Não há alternativas
A FIFA e a Associação dos Clubes Europeus (EFC) avançaram em uma nova sociedade que pode abrir caminho para uma mudança importante na Copa do Mundo de Clubes. A ideia em discussão é ampliar o torneio de 32 para 48 equipes, movimento que, segundo a linha defendida pelas entidades, aumentaria o valor de mercado da competição e facilitaria a venda de direitos de TV e publicidade.
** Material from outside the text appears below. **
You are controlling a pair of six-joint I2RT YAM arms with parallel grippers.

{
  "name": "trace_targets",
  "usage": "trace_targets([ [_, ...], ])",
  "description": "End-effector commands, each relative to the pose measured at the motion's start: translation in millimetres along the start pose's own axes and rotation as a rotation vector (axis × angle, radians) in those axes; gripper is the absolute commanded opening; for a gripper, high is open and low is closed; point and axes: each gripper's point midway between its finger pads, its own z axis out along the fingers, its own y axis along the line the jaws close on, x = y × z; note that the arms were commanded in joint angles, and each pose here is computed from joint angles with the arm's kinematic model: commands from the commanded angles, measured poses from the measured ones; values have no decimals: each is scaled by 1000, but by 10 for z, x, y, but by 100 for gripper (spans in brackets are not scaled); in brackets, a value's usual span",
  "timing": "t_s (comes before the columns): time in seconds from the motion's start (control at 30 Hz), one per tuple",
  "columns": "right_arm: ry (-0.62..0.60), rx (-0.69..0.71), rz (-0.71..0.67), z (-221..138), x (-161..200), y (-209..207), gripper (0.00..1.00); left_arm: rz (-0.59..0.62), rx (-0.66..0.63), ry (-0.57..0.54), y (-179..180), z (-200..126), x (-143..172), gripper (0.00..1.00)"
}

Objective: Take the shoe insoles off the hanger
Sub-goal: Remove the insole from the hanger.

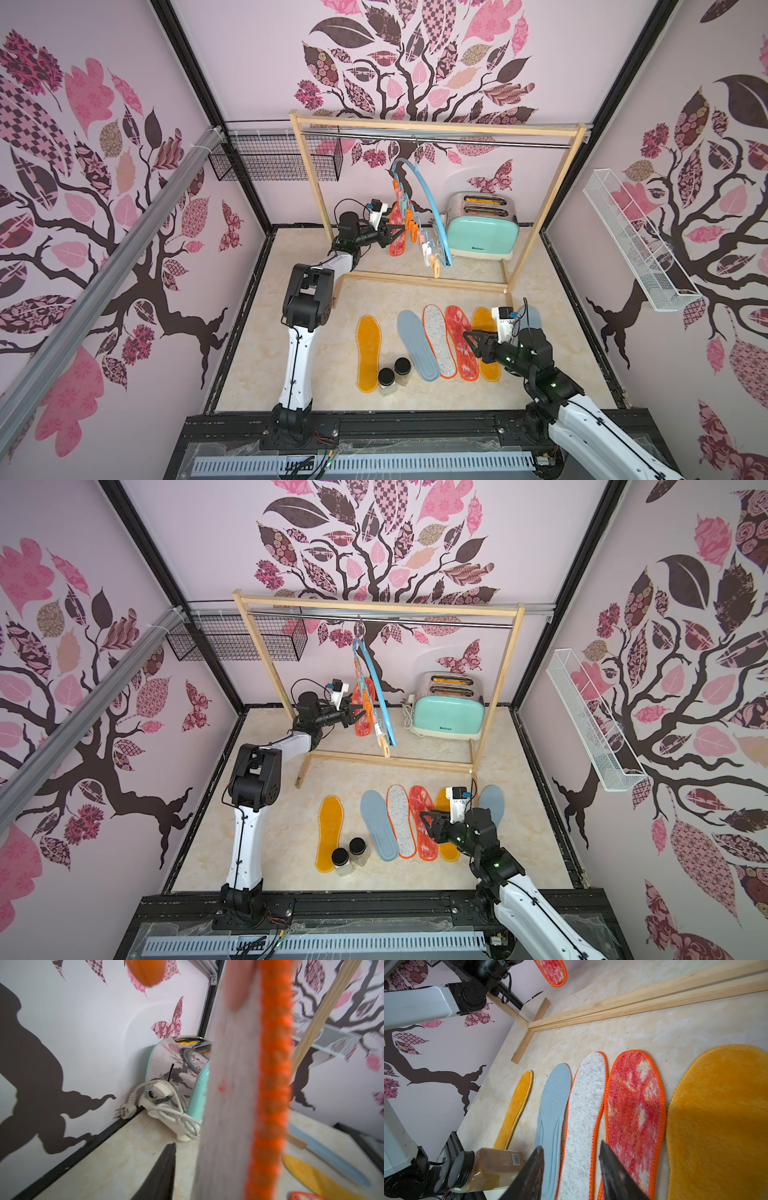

A possível expansão ganha peso justamente em um momento em que a FIFA vem reforçando a estratégia de ampliar o alcance comercial dos seus torneios. Em 2026, ano de Copa do Mundo, o futebol internacional vive uma fase de reorganização de calendário, receitas e formatos, e a Copa do Mundo de Clubes passou a ser tratada como um produto ainda mais relevante dentro desse cenário. A competição já foi desenhada para reunir os principais clubes do planeta, e uma eventual mudança de tamanho mexeria diretamente com a presença de equipes europeias, que seguem como o principal motor de audiência e de interesse comercial do torneio.
O ponto central da discussão passa também pelo limite de participantes por país. A alteração desse teto é vista como uma forma de permitir a entrada de mais clubes da Europa, o que, na avaliação das entidades, ajudaria a tornar o evento mais atrativo para patrocinadores e emissoras. Na prática, isso significaria um torneio com maior apelo de mercado, mais jogos e mais espaço para clubes de grande torcida e forte presença internacional.
Para o futebol brasileiro, qualquer mudança desse tipo também merece atenção. Em um cenário de expansão, clubes como Flamengo, Palmeiras, Corinthians, São Paulo, Fluminense, Botafogo, Vasco, Grêmio, Internacional e Atlético-MG passam a olhar com ainda mais cuidado para o peso esportivo e financeiro de uma competição global desse porte. A Copa do Mundo de Clubes, especialmente em um ano de calendário cheio como 2026, tende a influenciar planejamento, elenco e projeção internacional, ainda que nenhuma alteração esteja confirmada neste momento.
Por enquanto, o que existe é um movimento institucional e uma defesa clara de que o torneio pode crescer para se tornar mais valioso. Não há, no conteúdo base, confirmação de mudança aprovada nem definição sobre quando uma eventual ampliação poderia entrar em vigor. O tema, no entanto, já entra no radar do mercado da bola e do futebol internacional porque envolve diretamente a relação entre clubes, federações e a exploração comercial das grandes competições.
Se a proposta avançar, a Copa do Mundo de Clubes pode ganhar um novo desenho e ampliar ainda mais sua importância no calendário global. Até lá, a discussão segue concentrada no impacto econômico, na distribuição das vagas e no equilíbrio entre representatividade esportiva e interesse comercial.